**Directions:**
Only the opening lines of the listing, through the one with "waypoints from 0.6", are to be retyped, each exactly as it stands.

(Records for this task Opens)

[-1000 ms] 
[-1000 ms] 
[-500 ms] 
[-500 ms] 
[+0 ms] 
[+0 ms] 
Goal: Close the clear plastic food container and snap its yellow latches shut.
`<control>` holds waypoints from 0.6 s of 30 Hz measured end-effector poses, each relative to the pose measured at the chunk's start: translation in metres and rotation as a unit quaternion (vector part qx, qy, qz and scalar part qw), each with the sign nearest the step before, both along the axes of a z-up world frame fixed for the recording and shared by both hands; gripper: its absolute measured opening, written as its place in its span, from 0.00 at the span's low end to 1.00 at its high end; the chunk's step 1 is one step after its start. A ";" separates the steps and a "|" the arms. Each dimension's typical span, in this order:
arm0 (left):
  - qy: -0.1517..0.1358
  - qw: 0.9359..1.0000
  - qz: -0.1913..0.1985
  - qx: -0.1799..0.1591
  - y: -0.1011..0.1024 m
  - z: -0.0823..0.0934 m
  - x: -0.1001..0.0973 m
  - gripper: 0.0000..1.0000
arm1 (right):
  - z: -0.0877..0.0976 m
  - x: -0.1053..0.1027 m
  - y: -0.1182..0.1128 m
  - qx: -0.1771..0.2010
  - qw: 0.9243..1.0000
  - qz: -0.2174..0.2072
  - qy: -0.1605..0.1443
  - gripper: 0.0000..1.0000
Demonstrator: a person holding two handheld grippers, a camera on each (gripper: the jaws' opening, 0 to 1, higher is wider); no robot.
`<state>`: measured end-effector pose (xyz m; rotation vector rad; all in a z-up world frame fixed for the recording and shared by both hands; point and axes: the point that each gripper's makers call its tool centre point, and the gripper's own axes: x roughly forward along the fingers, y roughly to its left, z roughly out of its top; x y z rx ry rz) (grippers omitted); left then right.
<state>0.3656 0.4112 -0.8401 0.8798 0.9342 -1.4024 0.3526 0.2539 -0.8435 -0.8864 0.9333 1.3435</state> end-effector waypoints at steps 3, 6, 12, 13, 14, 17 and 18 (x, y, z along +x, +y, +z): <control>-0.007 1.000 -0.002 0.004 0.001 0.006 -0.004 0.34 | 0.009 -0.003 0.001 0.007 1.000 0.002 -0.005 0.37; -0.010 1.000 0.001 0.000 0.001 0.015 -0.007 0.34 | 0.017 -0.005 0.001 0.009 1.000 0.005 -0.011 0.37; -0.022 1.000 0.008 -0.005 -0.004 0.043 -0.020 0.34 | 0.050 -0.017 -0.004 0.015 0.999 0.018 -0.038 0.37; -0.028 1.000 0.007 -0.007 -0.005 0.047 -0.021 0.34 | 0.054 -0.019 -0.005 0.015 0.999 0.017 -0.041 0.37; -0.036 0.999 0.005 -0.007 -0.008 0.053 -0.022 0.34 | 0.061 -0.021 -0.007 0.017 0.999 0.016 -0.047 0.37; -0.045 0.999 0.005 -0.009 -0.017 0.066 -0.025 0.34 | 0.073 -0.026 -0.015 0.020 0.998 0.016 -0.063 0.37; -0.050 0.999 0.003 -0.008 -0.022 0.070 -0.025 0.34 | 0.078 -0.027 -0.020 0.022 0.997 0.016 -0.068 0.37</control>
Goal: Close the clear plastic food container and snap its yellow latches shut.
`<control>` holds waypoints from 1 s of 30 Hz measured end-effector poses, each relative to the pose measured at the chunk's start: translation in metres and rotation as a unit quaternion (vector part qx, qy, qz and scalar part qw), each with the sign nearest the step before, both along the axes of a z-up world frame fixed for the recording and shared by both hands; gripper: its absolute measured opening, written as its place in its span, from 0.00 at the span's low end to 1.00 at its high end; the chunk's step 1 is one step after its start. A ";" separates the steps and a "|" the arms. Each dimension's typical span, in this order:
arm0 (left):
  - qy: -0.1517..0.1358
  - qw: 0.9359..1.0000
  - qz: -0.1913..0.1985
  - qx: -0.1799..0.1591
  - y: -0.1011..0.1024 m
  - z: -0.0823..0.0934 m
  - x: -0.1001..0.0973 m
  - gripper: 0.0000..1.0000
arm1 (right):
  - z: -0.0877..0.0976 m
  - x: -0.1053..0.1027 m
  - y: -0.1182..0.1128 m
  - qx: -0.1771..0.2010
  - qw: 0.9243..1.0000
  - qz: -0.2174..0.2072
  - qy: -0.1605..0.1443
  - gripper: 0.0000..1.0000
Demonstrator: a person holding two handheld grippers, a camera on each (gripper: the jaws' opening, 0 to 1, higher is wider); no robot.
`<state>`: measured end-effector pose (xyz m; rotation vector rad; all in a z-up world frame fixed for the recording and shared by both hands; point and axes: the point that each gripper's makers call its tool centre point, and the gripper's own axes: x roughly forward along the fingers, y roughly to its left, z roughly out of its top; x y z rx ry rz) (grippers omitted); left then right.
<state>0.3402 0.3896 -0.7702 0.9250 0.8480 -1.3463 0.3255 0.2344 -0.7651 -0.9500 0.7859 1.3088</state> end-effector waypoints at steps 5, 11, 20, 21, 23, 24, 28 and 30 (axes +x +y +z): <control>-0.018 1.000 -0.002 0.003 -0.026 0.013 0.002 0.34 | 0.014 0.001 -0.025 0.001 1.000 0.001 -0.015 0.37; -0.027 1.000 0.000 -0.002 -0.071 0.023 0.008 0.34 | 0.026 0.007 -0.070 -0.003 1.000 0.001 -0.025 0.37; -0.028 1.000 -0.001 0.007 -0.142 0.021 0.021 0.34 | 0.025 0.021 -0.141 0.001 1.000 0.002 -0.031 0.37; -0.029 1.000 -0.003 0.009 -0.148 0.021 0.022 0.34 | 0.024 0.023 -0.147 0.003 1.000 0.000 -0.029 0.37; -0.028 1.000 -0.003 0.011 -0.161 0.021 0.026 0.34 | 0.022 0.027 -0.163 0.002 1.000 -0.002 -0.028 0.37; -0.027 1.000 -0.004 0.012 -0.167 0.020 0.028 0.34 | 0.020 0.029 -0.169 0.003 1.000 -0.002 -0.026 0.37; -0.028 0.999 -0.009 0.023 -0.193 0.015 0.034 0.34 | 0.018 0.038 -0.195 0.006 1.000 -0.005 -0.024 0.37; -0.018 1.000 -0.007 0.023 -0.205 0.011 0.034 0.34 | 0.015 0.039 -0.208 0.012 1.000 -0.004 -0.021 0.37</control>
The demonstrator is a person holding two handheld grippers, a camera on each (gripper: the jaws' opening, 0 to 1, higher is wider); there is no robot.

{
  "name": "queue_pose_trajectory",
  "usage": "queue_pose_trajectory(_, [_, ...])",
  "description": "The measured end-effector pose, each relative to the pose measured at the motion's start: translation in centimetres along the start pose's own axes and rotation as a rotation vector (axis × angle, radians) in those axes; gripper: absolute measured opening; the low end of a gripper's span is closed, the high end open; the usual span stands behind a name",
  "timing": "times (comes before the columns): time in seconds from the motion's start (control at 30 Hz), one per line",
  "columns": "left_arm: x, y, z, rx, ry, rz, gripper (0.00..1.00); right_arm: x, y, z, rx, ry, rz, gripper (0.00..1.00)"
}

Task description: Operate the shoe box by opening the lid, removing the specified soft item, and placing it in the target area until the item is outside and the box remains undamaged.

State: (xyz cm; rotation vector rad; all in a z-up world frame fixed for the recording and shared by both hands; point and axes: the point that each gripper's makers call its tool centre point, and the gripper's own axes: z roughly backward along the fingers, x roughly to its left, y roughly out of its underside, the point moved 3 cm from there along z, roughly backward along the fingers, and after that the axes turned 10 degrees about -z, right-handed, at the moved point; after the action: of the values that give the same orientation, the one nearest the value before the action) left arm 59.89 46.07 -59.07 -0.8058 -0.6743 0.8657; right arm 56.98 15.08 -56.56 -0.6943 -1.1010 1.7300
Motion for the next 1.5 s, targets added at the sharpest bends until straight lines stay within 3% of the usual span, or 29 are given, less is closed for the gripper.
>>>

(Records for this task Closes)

**Result of the exercise:**
[-1000 ms] 
[-1000 ms] 
[-500 ms] 
[-500 ms] 
[+0 ms] 
[+0 ms] 
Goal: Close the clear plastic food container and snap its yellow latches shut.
`<control>` holds waypoints from 0.6 s of 30 Hz measured end-effector poses, each relative to the pose measured at the chunk's start: translation in metres and rotation as a unit quaternion (vector part qx, qy, qz and scalar part qw), each with the sign nearest the step before, both along the axes of a z-up world frame fixed for the recording and shared by both hands; gripper: its absolute measured opening, written as its place in its span, from 0.00 at the span's low end to 1.00 at its high end; the chunk's step 1 is one step after its start. A ";" separates the steps and a "|" the arms. Each dimension's typical span, in this order:

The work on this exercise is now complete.